PROBLEM TO WORK ON - Check each line of the data for "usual" and select those that have it.
Start of Block
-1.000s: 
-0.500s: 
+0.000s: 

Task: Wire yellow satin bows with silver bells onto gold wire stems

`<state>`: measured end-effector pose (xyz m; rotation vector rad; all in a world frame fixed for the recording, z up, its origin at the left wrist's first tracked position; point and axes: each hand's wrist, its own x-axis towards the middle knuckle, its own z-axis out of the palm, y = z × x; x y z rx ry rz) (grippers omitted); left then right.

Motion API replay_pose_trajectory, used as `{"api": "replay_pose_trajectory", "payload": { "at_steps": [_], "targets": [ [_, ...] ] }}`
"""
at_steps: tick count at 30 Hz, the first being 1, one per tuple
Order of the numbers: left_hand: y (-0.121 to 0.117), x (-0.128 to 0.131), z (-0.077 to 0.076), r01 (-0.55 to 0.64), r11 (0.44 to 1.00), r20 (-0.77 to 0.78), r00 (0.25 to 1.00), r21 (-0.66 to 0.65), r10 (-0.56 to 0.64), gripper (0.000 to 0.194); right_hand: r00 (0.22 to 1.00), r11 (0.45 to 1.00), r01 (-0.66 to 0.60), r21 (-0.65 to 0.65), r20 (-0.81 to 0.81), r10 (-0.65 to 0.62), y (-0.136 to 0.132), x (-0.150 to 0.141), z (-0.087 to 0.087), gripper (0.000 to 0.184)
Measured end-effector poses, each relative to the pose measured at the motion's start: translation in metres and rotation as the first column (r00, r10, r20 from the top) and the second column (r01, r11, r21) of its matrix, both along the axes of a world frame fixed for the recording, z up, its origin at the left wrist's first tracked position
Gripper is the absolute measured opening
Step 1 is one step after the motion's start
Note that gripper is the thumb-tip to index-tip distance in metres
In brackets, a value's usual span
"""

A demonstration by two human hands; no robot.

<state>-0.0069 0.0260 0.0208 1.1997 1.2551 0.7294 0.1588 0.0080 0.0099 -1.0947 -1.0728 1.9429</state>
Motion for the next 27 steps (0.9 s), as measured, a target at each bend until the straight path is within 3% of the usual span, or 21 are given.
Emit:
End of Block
SOLUTION -
In brackets, a value's usual span
Motion for the next 27 steps (0.9 s), as measured, a target at each bend until the straight path is within 3% of the usual span, or 21 are given.

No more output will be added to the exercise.